DORATURA
CON METALLI IN ROTOLO
L'impiego dei metalli imitazione in rotolo permette
la decorazione di superfici ampie come soffitti
e pareti, ma anche semplici cornici, in maniera semplice
e veloce, riducendo
sensibilmente i tempi di messa in opera.
Per cominciare, è necessario rendere
la superficie da dorare (o argentare) più liscia
possibile e ben isolata, specialmente se stiamo per decorare una superficie
in legno. A tal scopo possiamo applicare del
gesso
di Bologna o della
cementite, che rendono il legno liscio ed impermeabile
(dopo aver steso il prodotto è anche consigliabile
passare della carta
abrasiva a grana fine o della lana
d'acciaio finissima).
È
sempre consigliabile farlo, in quanto
il legno è poroso e non darebbe risultati ottimali se
dorato direttamente.
Quando si desidera lasciare trasparire
le venature naturali è invece consigliabile usare
del turapori alla nitro, oppure un turapori
alla gommalacca se
si preferisce un prodotto naturale.
Successivamente è consigliabile
stendere sul gesso del colore
acrilico (un colore giallo ocra o
terra di Siena per l'oro e nero per l'argento danno ottimi
risultati) che servirà per
dare un colore di fondo alla superficie in modo da far risaltare meglio
il colore del metallo e dargli una tonalità particolare.
A
questo punto si passa all'applicazione della missione,
che viene eseguita a pennello stendendo uno strato uniforme
sulla prima parte di superficie
da decorare.
Con la missione all'acqua,
dopo circa 10-15 minuti dalla stesura, la superficie trattata diventerà appiccicosa
e pronta a ricevere il metallo imitazione in rotolo. Mentre, se si sta
utilizzando una missione
all'olio, necessaria in caso di doratura su superfici molto
compatte (es. metallo, vetro, marmo, etc.) e per decorazioni poste all'esterno,
bisognerà attendere
circa 3 ore prima di applicare il metallo.

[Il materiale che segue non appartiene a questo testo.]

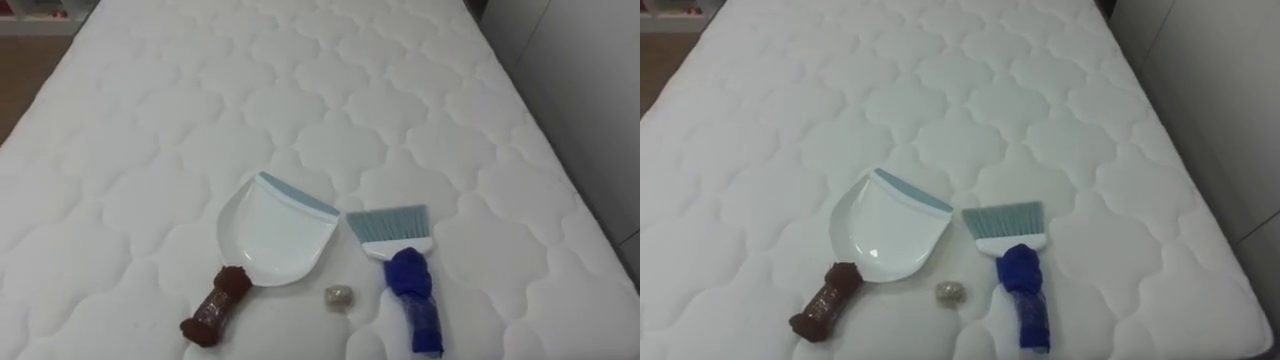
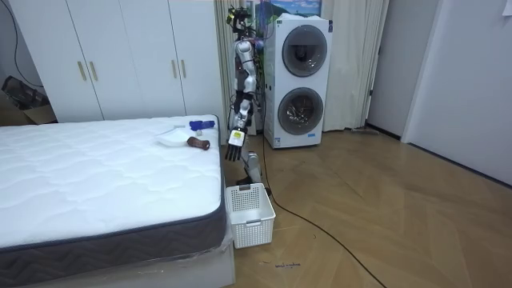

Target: Clean bed

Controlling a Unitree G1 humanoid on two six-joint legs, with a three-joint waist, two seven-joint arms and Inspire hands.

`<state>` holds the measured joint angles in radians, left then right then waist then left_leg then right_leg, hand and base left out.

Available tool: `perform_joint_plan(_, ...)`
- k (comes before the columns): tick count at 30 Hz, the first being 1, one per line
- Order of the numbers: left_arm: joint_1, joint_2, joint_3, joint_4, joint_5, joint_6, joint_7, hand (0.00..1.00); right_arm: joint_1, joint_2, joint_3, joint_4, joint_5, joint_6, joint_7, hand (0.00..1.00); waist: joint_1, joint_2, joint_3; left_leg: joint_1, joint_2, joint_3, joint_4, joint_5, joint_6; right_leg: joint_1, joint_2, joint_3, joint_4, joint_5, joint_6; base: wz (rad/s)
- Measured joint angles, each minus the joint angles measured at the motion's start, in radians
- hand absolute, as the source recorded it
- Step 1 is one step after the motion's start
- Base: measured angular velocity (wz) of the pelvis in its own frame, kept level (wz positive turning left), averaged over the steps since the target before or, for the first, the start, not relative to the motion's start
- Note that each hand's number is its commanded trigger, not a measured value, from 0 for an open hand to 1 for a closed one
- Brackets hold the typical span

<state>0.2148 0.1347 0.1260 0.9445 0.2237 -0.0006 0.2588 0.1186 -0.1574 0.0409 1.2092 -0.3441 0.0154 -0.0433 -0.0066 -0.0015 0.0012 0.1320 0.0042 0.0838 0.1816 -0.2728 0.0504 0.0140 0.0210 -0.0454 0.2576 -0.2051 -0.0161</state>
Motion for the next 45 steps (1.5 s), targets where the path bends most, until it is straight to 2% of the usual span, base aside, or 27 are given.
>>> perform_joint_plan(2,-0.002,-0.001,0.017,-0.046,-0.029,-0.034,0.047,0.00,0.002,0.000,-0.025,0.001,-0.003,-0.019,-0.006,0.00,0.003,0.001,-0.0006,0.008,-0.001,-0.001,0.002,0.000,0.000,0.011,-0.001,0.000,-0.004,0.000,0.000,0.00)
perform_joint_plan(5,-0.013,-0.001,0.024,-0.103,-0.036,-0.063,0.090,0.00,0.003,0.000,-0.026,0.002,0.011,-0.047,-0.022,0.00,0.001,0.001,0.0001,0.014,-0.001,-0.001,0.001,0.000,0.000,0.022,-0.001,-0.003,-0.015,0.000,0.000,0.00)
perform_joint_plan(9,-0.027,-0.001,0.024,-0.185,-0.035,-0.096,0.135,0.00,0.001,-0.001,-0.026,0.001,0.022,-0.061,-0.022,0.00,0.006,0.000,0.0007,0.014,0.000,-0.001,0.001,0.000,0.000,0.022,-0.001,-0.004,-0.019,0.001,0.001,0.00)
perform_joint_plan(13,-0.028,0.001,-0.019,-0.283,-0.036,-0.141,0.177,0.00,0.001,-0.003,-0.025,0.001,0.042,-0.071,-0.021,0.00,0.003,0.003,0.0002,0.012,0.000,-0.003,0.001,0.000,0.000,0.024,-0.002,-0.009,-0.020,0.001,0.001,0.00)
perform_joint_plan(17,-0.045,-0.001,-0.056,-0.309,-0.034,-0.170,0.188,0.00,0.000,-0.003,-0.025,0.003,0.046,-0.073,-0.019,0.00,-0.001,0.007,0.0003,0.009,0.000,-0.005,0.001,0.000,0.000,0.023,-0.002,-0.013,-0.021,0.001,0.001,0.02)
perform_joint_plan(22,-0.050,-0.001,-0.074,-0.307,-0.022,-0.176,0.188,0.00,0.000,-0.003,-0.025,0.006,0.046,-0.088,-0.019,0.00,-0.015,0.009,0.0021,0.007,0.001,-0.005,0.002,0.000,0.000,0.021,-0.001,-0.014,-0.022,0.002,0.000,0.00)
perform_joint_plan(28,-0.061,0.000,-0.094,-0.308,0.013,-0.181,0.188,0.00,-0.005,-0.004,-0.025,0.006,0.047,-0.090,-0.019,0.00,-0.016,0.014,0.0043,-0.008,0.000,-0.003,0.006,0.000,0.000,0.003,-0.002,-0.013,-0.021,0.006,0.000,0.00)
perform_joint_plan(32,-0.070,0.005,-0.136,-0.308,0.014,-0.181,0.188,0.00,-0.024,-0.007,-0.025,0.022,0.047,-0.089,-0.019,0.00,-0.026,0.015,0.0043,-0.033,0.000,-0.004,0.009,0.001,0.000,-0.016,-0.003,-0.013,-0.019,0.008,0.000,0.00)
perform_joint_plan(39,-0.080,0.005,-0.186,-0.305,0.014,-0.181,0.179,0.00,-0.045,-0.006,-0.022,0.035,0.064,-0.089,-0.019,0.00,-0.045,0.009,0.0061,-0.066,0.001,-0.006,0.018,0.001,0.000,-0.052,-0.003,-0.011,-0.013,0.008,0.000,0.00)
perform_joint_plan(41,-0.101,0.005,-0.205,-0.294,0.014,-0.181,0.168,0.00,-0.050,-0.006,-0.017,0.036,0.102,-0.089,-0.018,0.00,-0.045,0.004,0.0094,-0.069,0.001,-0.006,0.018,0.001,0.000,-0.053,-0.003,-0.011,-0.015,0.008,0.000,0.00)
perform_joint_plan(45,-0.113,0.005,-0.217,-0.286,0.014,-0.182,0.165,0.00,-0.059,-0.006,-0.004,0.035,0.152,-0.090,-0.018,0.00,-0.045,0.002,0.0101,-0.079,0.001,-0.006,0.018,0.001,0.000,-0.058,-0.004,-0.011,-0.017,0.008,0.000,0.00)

A questo punto prendiamo una striscia
del rotolo
di oro imitazione precedentemente
tagliata e tenendola ai due estremi con entrambe le mani,
stendiamola sulla
parte di superficie dove abbiamo già applicato la
missione (fig.1).
Ora, con un bombasino
in pelo di vajo,
spingere delicatamente sopra la carta per assicurarsi che
il metallo si sia completamente staccato dal supporto ed
abbia aderito perfettamente alla superficie (fig.2)
Con cautela rimuovere ora la carta dal
metallo, aiutandosi con il bombasino. Fare attenzione che
non si formino bolle d'aria e che l'oro imitazione sia
saldamente attaccato alla superficie da decorare (fig.3).
Con il bombasino spennellare delicatamente
la superficie appena dorata per rimuovere il metallo in
eccesso, evitando però di grattare via l'oro (fig.4).
Una volta finito di applicare il metallo,
sarà necessario stendere sulla superficie
decorata una vernice finale di protezione, in quanto i
metalli imitazione si ossidano facilmente.
Come vernice finale è possibile stendere sulle dorature vernici naturali,
come si faceva anticamente, a base di gommalacca o gommalacca
decerata oppure
le più moderne vernici acriliche che possono essere lucide, opache o
satinate, a seconda dell'effetto desiderato.